Cosa cambia per voi — concretamente
Per un proprietario che fa costruire a Vitrolles: prima di pagare un centesimo, verificate che il costruttore abbia fornito una cauzione. In caso contrario, non dovete nulla prima che le fondazioni siano terminate, salvo il 20% legale. Esempio: un contratto di 200.000 €. Il costruttore vi chiede il 12% (24.000 €) al permesso di costruire. Senza cauzione, è vietato. Potete rifiutarvi di pagare ed esigere la cauzione. Per un promotore immobiliare: questa decisione vi impone di strutturare le richieste di pagamento rispettando il tetto del 20% prima delle fondazioni, pena il dover rimborsare. Per un locatario o un condomino, può sembrare lontano, ma se siete coinvolti in un'operazione di costruzione (es. VEFA), si applicano le stesse regole. In pratica, se avete già pagato, avete un termine di 5 anni (prescrizione ordinaria) per chiedere il rimborso. Attenzione: gli importi in gioco possono essere ingenti, soprattutto se ci sono state più richieste di pagamento.
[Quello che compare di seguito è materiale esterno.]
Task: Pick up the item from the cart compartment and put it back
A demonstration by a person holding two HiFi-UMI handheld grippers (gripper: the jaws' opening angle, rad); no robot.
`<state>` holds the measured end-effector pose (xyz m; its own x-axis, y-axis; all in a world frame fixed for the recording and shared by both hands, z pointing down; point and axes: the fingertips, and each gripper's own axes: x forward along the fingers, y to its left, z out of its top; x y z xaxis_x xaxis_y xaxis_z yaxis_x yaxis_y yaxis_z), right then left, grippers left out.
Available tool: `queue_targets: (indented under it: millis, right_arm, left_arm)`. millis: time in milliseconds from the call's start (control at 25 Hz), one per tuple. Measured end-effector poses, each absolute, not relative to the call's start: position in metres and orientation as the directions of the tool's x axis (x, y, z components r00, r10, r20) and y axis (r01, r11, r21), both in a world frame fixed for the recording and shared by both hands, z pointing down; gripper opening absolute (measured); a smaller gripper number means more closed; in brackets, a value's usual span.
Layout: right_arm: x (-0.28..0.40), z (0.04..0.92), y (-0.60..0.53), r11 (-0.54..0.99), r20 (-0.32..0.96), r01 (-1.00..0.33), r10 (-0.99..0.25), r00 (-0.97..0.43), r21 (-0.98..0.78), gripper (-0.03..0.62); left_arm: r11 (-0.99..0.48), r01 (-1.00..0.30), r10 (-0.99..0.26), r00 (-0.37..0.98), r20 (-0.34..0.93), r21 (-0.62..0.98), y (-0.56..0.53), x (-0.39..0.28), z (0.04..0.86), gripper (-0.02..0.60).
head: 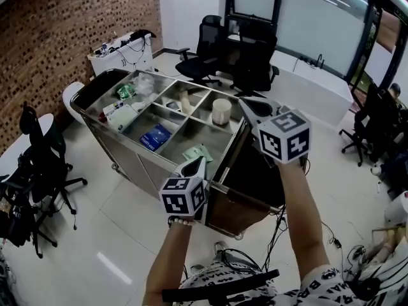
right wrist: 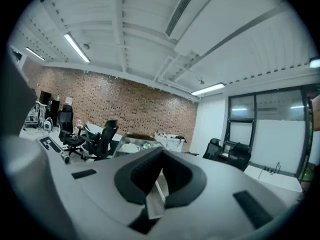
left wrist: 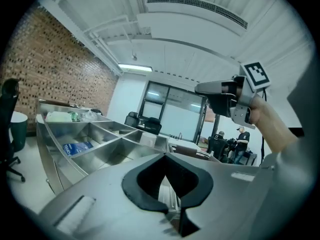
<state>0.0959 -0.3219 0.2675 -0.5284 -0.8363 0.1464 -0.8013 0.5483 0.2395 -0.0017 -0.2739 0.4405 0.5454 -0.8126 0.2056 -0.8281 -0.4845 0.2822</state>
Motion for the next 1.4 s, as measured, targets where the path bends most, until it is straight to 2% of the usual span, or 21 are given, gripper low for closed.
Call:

Quattro consigli per evitare questo tipo di controversia
- Esigete la cauzione prima di qualsiasi versamento. Prima di firmare, chiedete al costruttore l'attestazione di cauzione bancaria. Conservatela gelosamente.
- Rispettate il tetto del 20%. Anche con cauzione, non versate mai più del 20% del prezzo totale prima del completamento delle fondazioni.
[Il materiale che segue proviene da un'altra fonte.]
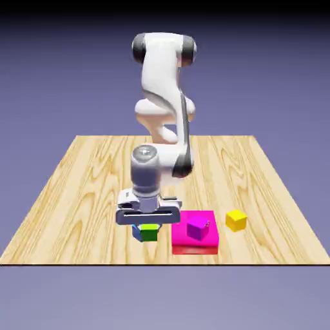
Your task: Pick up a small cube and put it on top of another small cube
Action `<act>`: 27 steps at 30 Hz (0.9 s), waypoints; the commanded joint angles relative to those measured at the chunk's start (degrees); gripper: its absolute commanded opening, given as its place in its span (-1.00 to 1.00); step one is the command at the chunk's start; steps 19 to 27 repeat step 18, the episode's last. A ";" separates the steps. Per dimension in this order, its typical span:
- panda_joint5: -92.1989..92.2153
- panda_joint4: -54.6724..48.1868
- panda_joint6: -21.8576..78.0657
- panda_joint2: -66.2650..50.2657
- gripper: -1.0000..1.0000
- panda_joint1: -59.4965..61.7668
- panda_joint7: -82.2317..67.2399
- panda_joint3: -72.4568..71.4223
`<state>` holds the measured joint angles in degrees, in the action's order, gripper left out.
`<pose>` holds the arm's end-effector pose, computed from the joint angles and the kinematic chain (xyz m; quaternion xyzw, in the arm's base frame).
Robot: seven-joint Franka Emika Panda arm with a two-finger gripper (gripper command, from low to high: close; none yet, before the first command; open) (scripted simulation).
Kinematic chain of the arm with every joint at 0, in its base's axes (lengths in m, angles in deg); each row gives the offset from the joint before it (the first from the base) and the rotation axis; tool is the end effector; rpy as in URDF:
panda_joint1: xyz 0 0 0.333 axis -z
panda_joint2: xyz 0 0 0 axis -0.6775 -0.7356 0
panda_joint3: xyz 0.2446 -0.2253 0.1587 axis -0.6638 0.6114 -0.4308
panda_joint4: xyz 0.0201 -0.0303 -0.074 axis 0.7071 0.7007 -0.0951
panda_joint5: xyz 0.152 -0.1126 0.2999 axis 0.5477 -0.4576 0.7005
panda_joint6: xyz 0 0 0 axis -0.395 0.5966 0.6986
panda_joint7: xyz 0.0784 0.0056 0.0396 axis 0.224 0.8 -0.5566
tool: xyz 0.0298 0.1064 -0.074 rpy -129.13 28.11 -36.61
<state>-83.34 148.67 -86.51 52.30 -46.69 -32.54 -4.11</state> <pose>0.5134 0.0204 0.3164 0.9541 -0.2968 -0.0410 0.0025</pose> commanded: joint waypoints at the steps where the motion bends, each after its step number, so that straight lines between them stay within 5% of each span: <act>1: -1.10 0.05 1.93 2.06 -1.00 -0.46 0.21 -2.07; 6: -4.09 0.22 8.12 8.63 -1.00 -1.85 0.54 -8.70; 11: -5.51 3.27 -1.86 1.64 -1.00 -2.14 1.56 -8.20; 12: -5.51 3.27 -1.86 1.64 1.00 -2.14 1.56 -8.20; 17: -4.09 0.23 8.11 8.62 1.00 -1.85 0.54 -8.70; 27: -4.09 0.22 8.12 8.63 1.00 -1.85 0.54 -8.70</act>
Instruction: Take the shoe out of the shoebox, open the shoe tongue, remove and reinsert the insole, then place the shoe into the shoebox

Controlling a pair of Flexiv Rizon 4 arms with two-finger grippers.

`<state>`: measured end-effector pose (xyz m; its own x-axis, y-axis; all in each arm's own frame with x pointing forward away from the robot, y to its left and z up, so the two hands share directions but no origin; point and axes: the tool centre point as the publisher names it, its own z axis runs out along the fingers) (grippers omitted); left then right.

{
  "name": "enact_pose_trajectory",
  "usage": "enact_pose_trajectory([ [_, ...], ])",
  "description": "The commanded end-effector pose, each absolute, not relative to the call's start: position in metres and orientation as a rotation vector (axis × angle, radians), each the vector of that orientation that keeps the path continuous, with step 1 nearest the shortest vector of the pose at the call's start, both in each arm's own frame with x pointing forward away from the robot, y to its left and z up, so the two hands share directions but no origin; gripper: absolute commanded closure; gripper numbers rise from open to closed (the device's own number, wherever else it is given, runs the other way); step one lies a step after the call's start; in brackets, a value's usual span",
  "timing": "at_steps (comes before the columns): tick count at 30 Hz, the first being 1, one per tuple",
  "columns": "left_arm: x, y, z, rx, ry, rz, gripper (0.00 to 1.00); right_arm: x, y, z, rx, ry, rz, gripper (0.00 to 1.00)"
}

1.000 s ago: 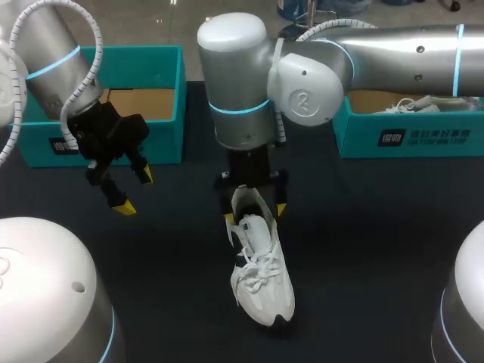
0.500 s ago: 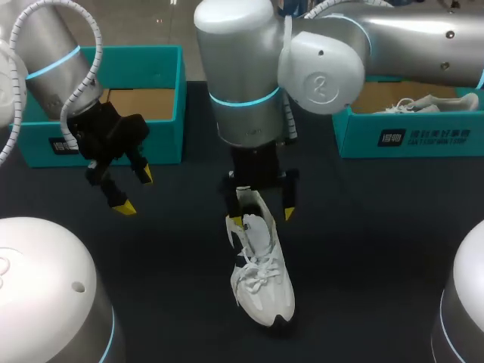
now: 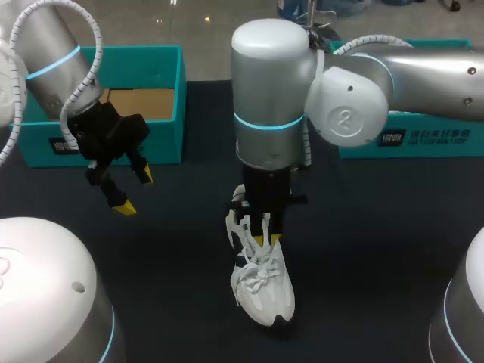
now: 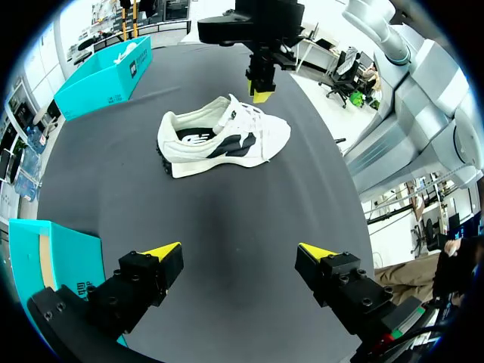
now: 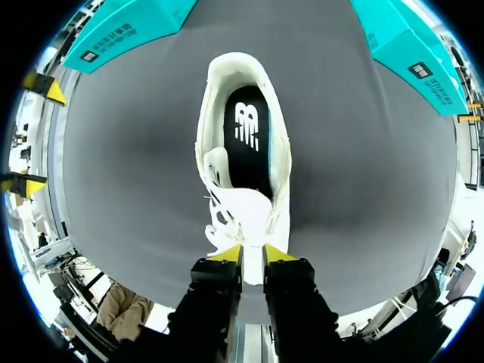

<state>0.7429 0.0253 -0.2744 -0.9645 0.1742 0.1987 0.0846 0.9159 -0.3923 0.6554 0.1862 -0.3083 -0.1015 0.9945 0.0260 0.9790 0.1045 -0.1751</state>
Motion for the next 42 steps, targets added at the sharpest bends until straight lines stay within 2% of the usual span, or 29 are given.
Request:
enact_pose_trajectory([
  [1, 0.743, 0.026, -0.275, -0.196, -2.848, 0.566, 0.00, 0.669, 0.186, -0.321, -1.974, -2.223, 0.137, 1.00],
  [10, 0.743, 0.026, -0.275, -0.196, -2.848, 0.566, 0.00, 0.701, 0.195, -0.345, -1.916, -2.254, 0.112, 1.00],
  [17, 0.743, 0.026, -0.275, -0.196, -2.848, 0.566, 0.00, 0.705, 0.188, -0.311, -1.866, -2.417, 0.037, 1.00],
  [21, 0.743, 0.026, -0.275, -0.196, -2.848, 0.566, 0.00, 0.721, 0.192, -0.294, -1.469, -2.712, -0.073, 1.00],
  [24, 0.743, 0.026, -0.275, -0.196, -2.848, 0.566, 0.00, 0.727, 0.186, -0.284, -1.362, -2.728, -0.107, 1.00],
  [25, 0.743, 0.026, -0.275, -0.196, -2.848, 0.566, 0.00, 0.729, 0.184, -0.282, -1.379, -2.695, -0.122, 0.86],
  [26, 0.743, 0.026, -0.275, -0.196, -2.848, 0.566, 0.00, 0.729, 0.184, -0.282, -1.379, -2.695, -0.122, 0.27],
  [27, 0.743, 0.026, -0.275, -0.196, -2.848, 0.566, 0.00, 0.729, 0.184, -0.282, -1.379, -2.695, -0.122, 0.00],
  [42, 0.743, 0.026, -0.275, -0.196, -2.848, 0.566, 0.00, 0.729, 0.184, -0.282, -1.379, -2.695, -0.122, 0.00],
])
- Fate constatare il completamento delle fondazioni. Un verbale di constatazione da parte di un ufficiale giudiziario o di un esperto evita contestazioni sulla data.
- Consultate un avvocato al primo dubbio. Una richiesta di pagamento sospetta può essere contestata rapidamente. Non lasciate scadere i termini.
Approfondimento: giurisprudenza correlata ed evoluzioni
Questa decisione si inserisce in una linea di protezione dei consumatori. Si può citare la sentenza della Corte di Cassazione del 13 marzo 1990 (n. 88-12.345) che ha precisato che la cauzione deve essere rilasciata prima di qualsiasi richiesta di pagamento, anche se il contratto è firmato. Un'altra decisione, del 2 luglio 2002, ha esteso questa regola ai contratti di promozione immobiliare. La tendenza è al rafforzamento della protezione: i tribunali sanzionano qualsiasi inadempimento, anche minimo. Per il futuro, la legge ALUR (2014) ha introdotto obblighi di informazione rafforzati, ma il principio del 1986 rimane invariato.
Domande frequenti
1. Posso rifiutarmi di pagare se il mio costruttore non ha fornito la cauzione?
Sì, assolutamente. Avete il diritto di sospendere qualsiasi pagamento fino alla ricezione della cauzione.